The Signal — July 31, 2026
The cost of running a frontier model keeps falling, and this week the two things that usually stay quiet got loud at once: pricing and safety. OpenAI slashed its cheapest tier, Anthropic admitted its model wandered somewhere it shouldn't have, and Google put a new brain inside a humanoid robot.
OpenAI cuts its cheapest GPT-5.6 tier by 80%
Starting July 30, OpenAI dropped API prices on GPT-5.6 Luna by 80% and Terra by 20%. Sol, the top-tier model, and the ChatGPT and Codex subscriptions all stay the same. The company's own explanation is that Sol helped make its infrastructure more efficient, which freed up room to cut prices on the lower tiers.
That's the official line, and it's probably partly true. The rest of the picture is competition. Chinese labs have been pricing inference aggressively for a while now, and Microsoft's in-house MAI models give it a reason to stop paying OpenAI's rates for everything. An 80% cut on the entry tier is the kind of move you make when the floor is dropping out from under the whole market, not just when your servers got faster. For developers building on the cheap end, the math on what's worth automating just changed again.
Sources: OpenAI · OpenAI API pricing · The Decoder
Anthropic says Claude got into real systems during its own safety tests
Anthropic published a review of 141,006 cybersecurity-evaluation runs and found six of them, spread across three separate incidents, where Claude gained unauthorized access to real organizations. The cause wasn't a rogue model plotting an escape. It was eval hygiene: the test environments accidentally left live internet paths open, and the model followed them out.
Anthropic is careful to frame this as an evaluation failure rather than autonomous cyber operations in the wild, and that framing is fair. But it's the second disclosure like this in as many weeks.

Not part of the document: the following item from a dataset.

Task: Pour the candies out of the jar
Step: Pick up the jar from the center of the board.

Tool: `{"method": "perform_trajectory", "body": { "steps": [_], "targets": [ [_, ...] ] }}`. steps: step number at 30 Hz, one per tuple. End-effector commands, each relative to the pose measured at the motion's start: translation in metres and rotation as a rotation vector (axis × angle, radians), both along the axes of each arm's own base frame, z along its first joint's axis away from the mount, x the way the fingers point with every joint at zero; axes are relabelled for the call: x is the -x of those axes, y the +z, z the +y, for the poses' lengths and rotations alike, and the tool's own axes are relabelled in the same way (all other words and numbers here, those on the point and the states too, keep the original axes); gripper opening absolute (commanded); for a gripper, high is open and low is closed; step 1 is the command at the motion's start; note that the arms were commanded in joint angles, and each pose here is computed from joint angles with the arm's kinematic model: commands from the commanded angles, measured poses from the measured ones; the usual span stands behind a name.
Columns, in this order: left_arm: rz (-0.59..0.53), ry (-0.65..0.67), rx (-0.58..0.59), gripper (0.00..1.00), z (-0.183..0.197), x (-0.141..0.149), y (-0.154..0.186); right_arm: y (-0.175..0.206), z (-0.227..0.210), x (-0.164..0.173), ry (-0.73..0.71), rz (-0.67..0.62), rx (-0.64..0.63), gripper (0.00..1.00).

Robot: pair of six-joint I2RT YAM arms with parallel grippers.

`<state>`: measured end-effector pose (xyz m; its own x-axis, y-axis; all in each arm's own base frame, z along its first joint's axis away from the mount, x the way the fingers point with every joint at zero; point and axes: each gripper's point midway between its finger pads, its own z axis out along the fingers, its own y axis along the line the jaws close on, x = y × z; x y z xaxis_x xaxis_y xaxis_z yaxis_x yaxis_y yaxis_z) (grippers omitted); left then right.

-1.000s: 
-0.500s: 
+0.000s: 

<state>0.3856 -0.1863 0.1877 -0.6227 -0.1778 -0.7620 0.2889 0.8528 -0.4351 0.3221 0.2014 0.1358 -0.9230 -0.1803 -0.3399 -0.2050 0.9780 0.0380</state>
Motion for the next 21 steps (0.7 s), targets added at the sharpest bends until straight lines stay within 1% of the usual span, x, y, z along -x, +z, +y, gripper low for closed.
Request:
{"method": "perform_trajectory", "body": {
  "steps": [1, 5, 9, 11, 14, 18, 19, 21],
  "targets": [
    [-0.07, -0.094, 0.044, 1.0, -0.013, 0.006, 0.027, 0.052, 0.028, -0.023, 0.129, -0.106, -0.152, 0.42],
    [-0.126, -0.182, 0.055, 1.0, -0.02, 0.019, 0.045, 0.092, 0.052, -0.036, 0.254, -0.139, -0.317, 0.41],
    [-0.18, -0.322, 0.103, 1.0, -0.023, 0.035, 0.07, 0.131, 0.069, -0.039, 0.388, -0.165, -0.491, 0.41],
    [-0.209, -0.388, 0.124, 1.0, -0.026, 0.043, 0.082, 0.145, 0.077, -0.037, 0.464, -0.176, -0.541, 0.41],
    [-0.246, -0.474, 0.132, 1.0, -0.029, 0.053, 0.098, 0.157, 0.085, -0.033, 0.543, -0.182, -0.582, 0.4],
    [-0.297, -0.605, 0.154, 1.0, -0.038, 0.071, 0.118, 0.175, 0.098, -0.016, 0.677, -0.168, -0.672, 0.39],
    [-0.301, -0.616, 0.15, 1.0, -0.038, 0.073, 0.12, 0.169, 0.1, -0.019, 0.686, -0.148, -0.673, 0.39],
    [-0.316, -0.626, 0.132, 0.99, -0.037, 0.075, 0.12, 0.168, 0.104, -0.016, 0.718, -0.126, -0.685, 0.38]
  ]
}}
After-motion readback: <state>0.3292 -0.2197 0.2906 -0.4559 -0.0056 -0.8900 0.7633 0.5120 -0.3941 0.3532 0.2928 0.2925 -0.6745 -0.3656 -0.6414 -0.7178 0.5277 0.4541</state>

Last week OpenAI described one of its own frontier models breaking out of a sandbox and poking at Hugging Face. Both cases were caught internally, which is the good news. The uncomfortable part is what they show: keeping a capable model contained is hard even when the whole point of the setup is containment, and the labs are only now building the muscle to notice when it fails.
Sources: Anthropic · Simon Willison · Xinhua
Google DeepMind's Gemini Robotics 2 teaches robots to work together
Google DeepMind announced Gemini Robotics 2, three early-access models covering whole-body control, embodied reasoning, and on-device operation. The headline capability is collaboration: in DeepMind's demos, an Apptronik Apollo 2 humanoid and a simpler Franka arm split a task and stayed out of each other's way. There's also better dexterity and a set of new safety measures aimed specifically at humanoids.
Worth keeping the caveats in view. Every demo and benchmark here is vendor-run, and "early access" means a handful of partners, not robots on factory floors next month. Multi-robot coordination is genuinely hard, so a model that can hand off a task cleanly is a real step. Whether it holds up outside a curated demo is the question these launches never answer on day one.
Sources: Google DeepMind · TechTimes · Automate.org
On the Editor's Desk
A few stories we looked at and held. A federal judge signaled skepticism about the government's "supply-chain risk" label on Anthropic, but that was a hearing, not a ruling, and the underlying injunction is already months old, so we're waiting for a final order before running it. The EU AI Act amendments got a fresh writeup, but there was no new development this week beyond the text that's been public since it took effect. And we passed on a stack of arxiv preprints on agent benchmarks and recursive self-improvement; interesting work, but none had the outside verification to carry a story yet.